A full week after Sishen Iron Ore Company (SIOC) announced the cancellation of a cost plus 3% iron-ore supply agreement with ArcelorMittal South Africa regarding material produced at the Sishen mine, and the Department of Mineral Resources (DMR) is still not commenting on whether it agrees that the steel group's 21,4% undivided share of the Northern Cape mine now vests with the State.
It has also not confirmed whether it ever notified ArcelorMittal South Africa that its rights had been forfeited, or whether it indeed needed to do so, owing to the company's failure to convert those rights in line with the Mineral and Petroleum Resources Development Act (MPRDA).
The JSE-listed steel group secured the mineral rights during a 2001 unbundling agreement, which resulted in the separation of the then Iscor into distinct mining and steel enterprises. The deal was engineered to ensure that the steel group retained a semblance of vertical integration, which was viewed as necessary for the new company's corporate sustainability, as well as to ensure the retention of competitive steelmaking capacity in South Africa.
The DMR could also not be drawn on whether SIOC had been mining the resource illegally since May, 1, 2009, the date prescribed in the Act for the first-stage conversion of minerals rights from the old to the new order.
Spokesperson Jeremy Michaels told Mining Weekly Online that, while the department was aware of the strategic importance of the arrangement, it was not making any comments "at this stage". Michaels added that the dispute had reached a sensitive stage and could head for arbitration or future litigation and the DMR would therefore be monitoring it and the potential implications.
Kumba Iron Ore (KIO), which owns 74% of SIOC, has told Mining Weekly Online that it did not need confirmation from the DMR that the rights had fallen away, as the failure to do so meant that its rights fell away automatically, "by operation of law".
Therefore, CFO Vincent Uren argued that it was immaterial whether or not the DMR had given explicit notification. "The failure to convert had the result that Mittal lost its real rights to 21,4% of the mineral rights at the Sishen mine," Uren said, adding he could not "say what government did or did not notify Mittal".
NOT MINING ILLEGALLY
Uren also dismissed a suggestion that SIOC might be mining the resource illegally, given its contention that the steel group had lost its rights, which, by implication, meant that the State was the new owner and should have provided SIOC with permission to proceed with mining it resource.
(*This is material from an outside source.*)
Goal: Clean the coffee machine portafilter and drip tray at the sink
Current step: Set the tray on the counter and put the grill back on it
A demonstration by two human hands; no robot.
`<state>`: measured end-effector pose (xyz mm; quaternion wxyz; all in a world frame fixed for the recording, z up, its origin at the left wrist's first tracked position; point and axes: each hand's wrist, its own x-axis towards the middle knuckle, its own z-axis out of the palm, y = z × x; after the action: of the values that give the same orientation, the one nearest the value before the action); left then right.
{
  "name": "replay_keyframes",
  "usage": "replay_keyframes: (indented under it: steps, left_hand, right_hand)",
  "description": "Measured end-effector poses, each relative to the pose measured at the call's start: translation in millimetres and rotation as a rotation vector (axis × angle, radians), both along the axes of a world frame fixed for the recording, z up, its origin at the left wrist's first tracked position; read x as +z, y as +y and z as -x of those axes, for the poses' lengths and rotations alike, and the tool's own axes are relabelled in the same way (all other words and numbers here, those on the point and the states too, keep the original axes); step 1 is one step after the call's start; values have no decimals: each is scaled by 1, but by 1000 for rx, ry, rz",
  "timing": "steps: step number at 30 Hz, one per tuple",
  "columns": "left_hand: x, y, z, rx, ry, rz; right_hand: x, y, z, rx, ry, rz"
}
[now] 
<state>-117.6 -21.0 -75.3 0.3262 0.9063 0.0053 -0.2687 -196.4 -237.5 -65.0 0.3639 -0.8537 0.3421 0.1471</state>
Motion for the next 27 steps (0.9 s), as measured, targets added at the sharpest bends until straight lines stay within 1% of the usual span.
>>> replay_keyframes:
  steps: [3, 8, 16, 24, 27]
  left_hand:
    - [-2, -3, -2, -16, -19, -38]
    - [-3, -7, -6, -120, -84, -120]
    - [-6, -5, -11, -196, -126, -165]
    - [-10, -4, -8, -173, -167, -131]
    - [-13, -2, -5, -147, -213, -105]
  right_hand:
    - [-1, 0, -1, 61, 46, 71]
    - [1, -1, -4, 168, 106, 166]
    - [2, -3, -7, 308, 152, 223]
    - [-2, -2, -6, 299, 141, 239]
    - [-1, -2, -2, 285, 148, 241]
"Government is the ‘custodian' and not the ‘owner' of the portion of the old-order mineral right not converted," he explained to Mining Weekly Online.
He added that when SIOC applied for the conversion of its old-order rights, it submitted a proposed mine works programme (MRP), which was approved by the DMR.
SIOC was conducting its mining operations in accordance with that MRP, with Uren arguing there was not implication for the programme due to the "lapsing of Mittal's rights ".
SIOC had, meanwhile, offered to sell an equivalent amount of iron-ore to ArcelorMittal South Africa from the Sishen mine on commercial terms and was in talks with the DMR in relation to "the residual 21,4% old-order mining rights in respect of the Sishen mine". Uren refused to say when SIOC had made it application for that 21,4%, saying: "This has not been disclosed at this stage".
ArcelorMittal South Africa continues to argue that it was of the "firm opinion" that the long-term supply agreement remained "valid and binding" and that it would take "all steps necessary to protect its shareholders in this regard".
It indicated that material from the Sishen mine was continuing to flow on a cost plus 3% basis and would continue to do so until there was clarity on the dispute resolution process, which both parties want expedited.
PREVAILING UNCERTAINTY
In a note to clients, Citi analysts Johan Rode and Jatinder Goel argued that it was possible that the steel group could well be successful in contesting the SIOC cancellation, noting several possible legal defences.
The analysts even noted the possibility that the company could contest the State's "expropriation" of its property rights and demand compensation.
"The pursuit of an expropriation claim is likely to be an extended affair. There is no final legal precedent in this matter, but if ArcelorMittal South Africa's claim were to be upheld, the MPRDA affords plaintiffs the right to claim compensation at market value," the analysts wrote.
However, they said that either process would be protracted, and that the near-term impact on the steel group's earnings and its share price was, thus, negative.
"We believe the uncertainty of the outcome of the dispute is high," Rode and Goel wrote, while reducing ArcelorMittal South Africa's earnings and valuation estimates to reflect a worst-case scenario.
Citi also downgraded its recommendation on the company to "hold", with a "high risk" rating, and set a target share price of R85 a share as compared with R140 a share ahead of the dispute.
ArcelorMittal South Africa's share price shed about 24% to around R88 a share on Wednesday when the JSE lifted the restriction on trade, which had been instituted on Friday, March, 5, 2010, when the share was trading at R116 a share.
The stock has subsequently increased slightly, and was trading at over R92,50 a share on Friday morning.